Filtering Spark DataFrame on new column

Context: I have a dataset too large to fit in memory I am training a Keras RNN on. I am using PySpark on an AWS EMR Cluster to train the model in batches that are small enough to be stored in memory. I was not able to implement the model as distributed using elephas and I suspect this is related to my model being stateful. I'm not entirely sure though.
The dataframe has a row for every user and days elapsed from the day of install from 0 to 29. After querying the database I do a number of operations on the dataframe:
query = """WITH max_days_elapsed AS (
SELECT user_id,
max(days_elapsed) as max_de
FROM table
GROUP BY user_id
)
SELECT table.*
FROM table
LEFT OUTER JOIN max_days_elapsed USING (user_id)
WHERE max_de = 1
AND days_elapsed < 1"""
df = read_from_db(query) #this is just a custom function to query our database
#Create features vector column
assembler = VectorAssembler(inputCols=features_list, outputCol="features")
df_vectorized = assembler.transform(df)
#Split users into train and test and assign batch number
udf_randint = udf(lambda x: np.random.randint(0, x), IntegerType())
training_users, testing_users = df_vectorized.select("user_id").distinct().randomSplit([0.8,0.2],123)
training_users = training_users.withColumn("batch_number", udf_randint(lit(N_BATCHES)))
#Create and sort train and test dataframes
train = df_vectorized.join(training_users, ["user_id"], "inner").select(["user_id", "days_elapsed","batch_number","features", "kpi1", "kpi2", "kpi3"])
train = train.sort(["user_id", "days_elapsed"])
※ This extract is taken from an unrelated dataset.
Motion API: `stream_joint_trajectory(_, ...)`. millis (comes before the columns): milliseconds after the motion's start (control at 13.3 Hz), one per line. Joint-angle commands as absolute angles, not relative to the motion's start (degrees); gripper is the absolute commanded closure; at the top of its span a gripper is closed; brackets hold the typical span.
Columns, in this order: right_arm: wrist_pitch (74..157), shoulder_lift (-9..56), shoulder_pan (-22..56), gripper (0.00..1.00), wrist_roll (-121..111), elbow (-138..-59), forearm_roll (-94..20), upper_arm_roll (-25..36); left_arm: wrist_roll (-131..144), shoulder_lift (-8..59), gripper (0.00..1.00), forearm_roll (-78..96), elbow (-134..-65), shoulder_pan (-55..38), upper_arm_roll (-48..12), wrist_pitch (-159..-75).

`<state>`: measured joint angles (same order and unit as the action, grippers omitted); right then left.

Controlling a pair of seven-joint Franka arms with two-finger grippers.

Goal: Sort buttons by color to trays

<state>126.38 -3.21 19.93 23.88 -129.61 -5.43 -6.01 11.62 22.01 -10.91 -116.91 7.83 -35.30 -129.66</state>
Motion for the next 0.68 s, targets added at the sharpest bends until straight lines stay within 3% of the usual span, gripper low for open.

test = df_vectorized.join(testing_users, ["user_id"], "inner").select(["user_id","days_elapsed","features", "kpi1", "kpi2", "kpi3"])
test = test.sort(["user_id", "days_elapsed"])
The problem I am having is that I cannot seem to be able to filter on batch_number without caching train. I can filter on any of the columns that are in the original dataset in our database, but not on any column I have generated in pyspark after querying the database:
This: train.filter(train["days_elapsed"] == 0).select("days_elapsed").distinct.show() returns only 0.
But, all of these return all of the batch numbers between 0 and 9 without any filtering:
train.filter(train["batch_number"] == 0).select("batch_number").distinct().show()
train.filter(train.batch_number == 0).select("batch_number").distinct().show()
train.filter("batch_number = 0").select("batch_number").distinct().show()
train.filter(col("batch_number") == 0).select("batch_number").distinct().show()
This also does not work:
train.createOrReplaceTempView("train_table")
batch_df = spark.sql("SELECT * FROM train_table WHERE batch_number = 1")
batch_df.select("batch_number").distinct().show()
All of these work if I do train.cache() first. Is that absolutely necessary or is there a way to do this without caching?
Spark >= 2.3 (? - depending on a progress of SPARK-22629)
It should be possible to disable certain optimization using asNondeterministic method.
Spark < 2.3
Don't use UDF to generate random numbers. First of all, to quote the docs:
The user-defined functions must be deterministic. Due to optimization, duplicate invocations may be eliminated or the function may even be invoked more times than it is present in the query.
Even if it wasn't for UDF, there are Spark subtleties, which make it almost impossible to implement this right, when processing single records.
Spark already provides rand:
Generates a random column with independent and identically distributed (i.i.d.) samples from U[0.0, 1.0].
and randn
Generates a column with independent and identically distributed (i.i.d.) samples from the standard normal distribution.
which can be used to build more complex generator functions.
Note:
There can be some other issues with your code but this makes it unacceptable from the beginning (Random numbers generation in PySpark, pyspark. Transformer that generates a random number generates always the same number).